Texas officials report first monkeypox death

Adult in Harris County was ‘severely immunocompromised,’ DSHS says

Monkeypox case confirmed in student at Fort Bend ISD high school, district says

HOUSTON – A person diagnosed with monkeypox has died in the Houston area, becoming the first fatal case in Texas and the U.S. since the outbreak.

The Texas Department of State Health Services said the victim was an adult patient in Harris County who was “severely immunocompromised.”

Authorities are investigating whether the disease played a role in their death, the department said Tuesday.

“Monkeypox is a serious disease, particularly for those with weakened immune systems,” Dr. John Hellerstedt, the DSHS commissioner, said in a release. “We continue to urge people to seek treatment if they have been exposed to monkeypox or have symptoms consistent with the disease.”

The Houston and Dallas areas have the highest number of cases in the state, with 563 and 516 cases respectively. Bexar County has 27 cases as of Monday.
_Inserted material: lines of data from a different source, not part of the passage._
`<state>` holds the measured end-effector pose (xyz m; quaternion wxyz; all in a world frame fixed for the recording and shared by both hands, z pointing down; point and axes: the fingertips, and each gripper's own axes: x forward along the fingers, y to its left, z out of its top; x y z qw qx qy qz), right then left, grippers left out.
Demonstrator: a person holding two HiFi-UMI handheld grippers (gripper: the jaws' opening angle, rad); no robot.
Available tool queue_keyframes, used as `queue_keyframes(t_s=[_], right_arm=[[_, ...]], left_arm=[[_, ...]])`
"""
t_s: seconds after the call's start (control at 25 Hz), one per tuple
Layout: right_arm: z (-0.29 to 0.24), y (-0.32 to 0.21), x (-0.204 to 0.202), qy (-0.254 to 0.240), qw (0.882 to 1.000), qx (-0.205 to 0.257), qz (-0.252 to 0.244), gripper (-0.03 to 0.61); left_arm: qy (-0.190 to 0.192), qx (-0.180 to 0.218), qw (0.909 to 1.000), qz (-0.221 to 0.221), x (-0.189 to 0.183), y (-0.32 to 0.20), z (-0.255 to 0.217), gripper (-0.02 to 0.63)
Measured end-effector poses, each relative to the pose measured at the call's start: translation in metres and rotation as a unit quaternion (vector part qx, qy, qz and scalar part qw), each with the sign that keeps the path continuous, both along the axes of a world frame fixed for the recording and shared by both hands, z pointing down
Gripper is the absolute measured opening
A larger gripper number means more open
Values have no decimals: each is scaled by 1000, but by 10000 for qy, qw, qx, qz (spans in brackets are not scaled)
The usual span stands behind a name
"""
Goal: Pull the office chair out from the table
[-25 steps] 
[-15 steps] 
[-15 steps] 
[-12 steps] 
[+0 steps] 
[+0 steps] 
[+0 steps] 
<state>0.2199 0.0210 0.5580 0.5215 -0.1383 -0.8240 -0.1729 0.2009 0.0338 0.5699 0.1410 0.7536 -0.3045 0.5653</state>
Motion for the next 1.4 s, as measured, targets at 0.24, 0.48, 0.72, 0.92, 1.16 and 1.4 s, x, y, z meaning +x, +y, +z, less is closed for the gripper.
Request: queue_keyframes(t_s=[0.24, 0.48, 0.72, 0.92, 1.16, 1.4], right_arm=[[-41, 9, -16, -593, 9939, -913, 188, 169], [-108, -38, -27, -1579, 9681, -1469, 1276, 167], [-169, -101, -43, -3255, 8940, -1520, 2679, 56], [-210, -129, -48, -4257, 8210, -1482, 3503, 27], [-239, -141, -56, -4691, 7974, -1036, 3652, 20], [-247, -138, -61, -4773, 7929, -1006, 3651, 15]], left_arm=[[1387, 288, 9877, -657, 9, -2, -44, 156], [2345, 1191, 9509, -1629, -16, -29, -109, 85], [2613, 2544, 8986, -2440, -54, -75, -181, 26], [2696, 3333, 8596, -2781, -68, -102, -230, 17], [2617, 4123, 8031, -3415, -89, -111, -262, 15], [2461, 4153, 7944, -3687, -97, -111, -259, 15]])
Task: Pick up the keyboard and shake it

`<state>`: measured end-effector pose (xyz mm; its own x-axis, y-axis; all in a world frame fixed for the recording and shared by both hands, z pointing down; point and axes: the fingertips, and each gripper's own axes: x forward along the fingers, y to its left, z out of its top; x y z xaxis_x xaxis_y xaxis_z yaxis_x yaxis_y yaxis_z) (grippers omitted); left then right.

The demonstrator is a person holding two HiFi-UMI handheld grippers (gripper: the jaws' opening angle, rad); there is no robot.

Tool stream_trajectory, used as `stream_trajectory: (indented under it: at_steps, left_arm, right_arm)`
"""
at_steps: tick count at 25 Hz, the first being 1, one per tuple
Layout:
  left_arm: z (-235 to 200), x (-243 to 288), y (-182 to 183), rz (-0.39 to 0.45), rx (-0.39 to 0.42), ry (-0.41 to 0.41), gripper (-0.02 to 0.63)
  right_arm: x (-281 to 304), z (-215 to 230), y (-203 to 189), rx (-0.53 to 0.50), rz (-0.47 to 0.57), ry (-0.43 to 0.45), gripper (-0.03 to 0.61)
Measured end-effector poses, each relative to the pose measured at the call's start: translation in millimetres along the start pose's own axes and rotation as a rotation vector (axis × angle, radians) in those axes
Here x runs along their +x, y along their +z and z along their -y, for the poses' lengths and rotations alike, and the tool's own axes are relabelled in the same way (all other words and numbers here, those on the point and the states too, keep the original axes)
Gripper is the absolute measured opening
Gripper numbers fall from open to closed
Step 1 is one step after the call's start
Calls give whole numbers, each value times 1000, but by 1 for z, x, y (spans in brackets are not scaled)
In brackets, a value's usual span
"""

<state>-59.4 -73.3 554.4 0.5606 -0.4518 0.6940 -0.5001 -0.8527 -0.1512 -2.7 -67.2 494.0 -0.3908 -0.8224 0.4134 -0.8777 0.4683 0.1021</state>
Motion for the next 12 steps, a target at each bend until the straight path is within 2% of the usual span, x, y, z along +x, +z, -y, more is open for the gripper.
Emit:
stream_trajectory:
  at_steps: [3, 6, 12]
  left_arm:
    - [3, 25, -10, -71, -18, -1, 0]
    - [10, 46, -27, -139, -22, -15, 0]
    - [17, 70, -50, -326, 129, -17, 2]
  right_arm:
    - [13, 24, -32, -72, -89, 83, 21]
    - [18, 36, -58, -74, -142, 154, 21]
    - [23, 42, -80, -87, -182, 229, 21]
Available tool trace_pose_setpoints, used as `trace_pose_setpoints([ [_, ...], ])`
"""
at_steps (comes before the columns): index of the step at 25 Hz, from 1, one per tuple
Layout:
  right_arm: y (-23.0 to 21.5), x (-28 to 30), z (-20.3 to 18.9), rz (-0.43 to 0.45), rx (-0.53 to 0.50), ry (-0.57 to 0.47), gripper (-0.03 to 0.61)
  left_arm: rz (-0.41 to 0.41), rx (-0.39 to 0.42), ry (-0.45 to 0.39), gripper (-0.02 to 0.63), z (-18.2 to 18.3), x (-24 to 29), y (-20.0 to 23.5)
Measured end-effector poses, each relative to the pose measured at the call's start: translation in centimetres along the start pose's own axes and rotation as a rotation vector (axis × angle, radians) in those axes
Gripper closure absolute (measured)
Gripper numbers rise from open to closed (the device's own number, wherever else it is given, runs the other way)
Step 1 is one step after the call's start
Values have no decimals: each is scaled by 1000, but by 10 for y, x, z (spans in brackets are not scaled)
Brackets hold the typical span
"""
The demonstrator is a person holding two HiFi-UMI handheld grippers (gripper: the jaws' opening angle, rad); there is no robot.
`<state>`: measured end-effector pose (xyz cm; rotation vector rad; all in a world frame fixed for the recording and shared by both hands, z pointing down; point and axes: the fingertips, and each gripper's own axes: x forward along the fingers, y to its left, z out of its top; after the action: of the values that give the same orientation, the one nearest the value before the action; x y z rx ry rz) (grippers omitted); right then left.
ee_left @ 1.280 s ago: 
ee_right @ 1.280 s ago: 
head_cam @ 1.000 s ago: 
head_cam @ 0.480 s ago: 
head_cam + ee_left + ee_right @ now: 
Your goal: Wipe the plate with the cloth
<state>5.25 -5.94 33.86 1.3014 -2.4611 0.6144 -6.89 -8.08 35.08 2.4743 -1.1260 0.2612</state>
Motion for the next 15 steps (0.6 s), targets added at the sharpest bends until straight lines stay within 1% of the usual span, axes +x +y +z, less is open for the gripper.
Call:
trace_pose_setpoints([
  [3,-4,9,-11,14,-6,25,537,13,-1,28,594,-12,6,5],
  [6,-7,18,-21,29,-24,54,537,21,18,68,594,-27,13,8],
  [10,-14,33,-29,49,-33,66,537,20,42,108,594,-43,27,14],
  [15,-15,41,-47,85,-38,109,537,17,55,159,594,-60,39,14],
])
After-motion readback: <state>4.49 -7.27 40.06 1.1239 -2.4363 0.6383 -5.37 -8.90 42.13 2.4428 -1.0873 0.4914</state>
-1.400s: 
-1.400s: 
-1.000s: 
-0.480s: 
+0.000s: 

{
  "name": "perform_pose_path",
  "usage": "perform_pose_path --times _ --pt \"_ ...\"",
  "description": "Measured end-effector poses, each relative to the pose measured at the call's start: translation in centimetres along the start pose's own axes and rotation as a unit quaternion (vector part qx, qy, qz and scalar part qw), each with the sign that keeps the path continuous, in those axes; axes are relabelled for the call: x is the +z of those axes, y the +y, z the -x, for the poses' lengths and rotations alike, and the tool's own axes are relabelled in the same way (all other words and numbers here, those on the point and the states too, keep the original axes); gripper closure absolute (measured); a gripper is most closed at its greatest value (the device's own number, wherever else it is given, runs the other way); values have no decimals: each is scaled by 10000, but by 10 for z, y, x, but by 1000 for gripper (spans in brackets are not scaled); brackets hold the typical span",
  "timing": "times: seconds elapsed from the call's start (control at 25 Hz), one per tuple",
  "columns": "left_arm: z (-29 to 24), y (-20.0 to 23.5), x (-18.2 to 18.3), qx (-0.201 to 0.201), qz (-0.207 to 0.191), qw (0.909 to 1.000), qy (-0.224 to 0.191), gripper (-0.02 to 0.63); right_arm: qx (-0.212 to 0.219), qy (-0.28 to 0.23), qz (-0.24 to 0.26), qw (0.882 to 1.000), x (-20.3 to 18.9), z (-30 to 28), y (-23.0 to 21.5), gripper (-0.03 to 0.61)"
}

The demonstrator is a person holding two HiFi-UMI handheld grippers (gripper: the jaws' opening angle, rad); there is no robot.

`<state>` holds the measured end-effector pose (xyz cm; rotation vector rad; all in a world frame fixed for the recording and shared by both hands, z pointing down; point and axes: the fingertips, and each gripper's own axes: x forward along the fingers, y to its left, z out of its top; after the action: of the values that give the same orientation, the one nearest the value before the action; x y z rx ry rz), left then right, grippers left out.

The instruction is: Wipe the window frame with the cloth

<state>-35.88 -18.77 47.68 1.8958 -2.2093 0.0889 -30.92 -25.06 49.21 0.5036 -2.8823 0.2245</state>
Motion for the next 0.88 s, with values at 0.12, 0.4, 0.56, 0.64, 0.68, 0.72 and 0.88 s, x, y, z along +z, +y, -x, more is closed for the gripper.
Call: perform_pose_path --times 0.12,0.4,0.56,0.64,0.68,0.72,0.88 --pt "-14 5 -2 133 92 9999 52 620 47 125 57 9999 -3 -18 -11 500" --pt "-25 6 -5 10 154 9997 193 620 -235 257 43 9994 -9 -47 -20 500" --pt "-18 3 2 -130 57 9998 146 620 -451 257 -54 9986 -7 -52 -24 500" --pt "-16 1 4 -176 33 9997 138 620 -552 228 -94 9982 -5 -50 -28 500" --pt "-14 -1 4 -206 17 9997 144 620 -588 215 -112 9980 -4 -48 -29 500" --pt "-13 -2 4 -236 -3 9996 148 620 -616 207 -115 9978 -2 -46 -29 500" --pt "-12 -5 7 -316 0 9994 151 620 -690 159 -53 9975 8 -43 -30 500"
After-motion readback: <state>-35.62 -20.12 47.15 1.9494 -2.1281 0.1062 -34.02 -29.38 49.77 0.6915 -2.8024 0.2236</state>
Health officials have said that the infection can be painful but is typically not life-threatening.

No other deaths related to monkeypox have been reported in the U.S., according to the Associated Press. However, deaths have been reported in other countries.

Most U.S. monkeypox cases have been among men who have sex with men, but officials have stressed that anyone can catch the virus.

Monkeypox is endemic in parts of Africa, where people have been infected through bites from rodents or small animals. It wasn’t considered a disease that spreads easily among people until May, when infections emerged in Europe and the U.S.

There have been more than 45,000 cases reported in countries that have not historically seen monkeypox.

The U.S. has the most infections of any country — more than 16,000. About 98% of U.S. cases are men and about 93% were men who reported recent sexual contact with other men.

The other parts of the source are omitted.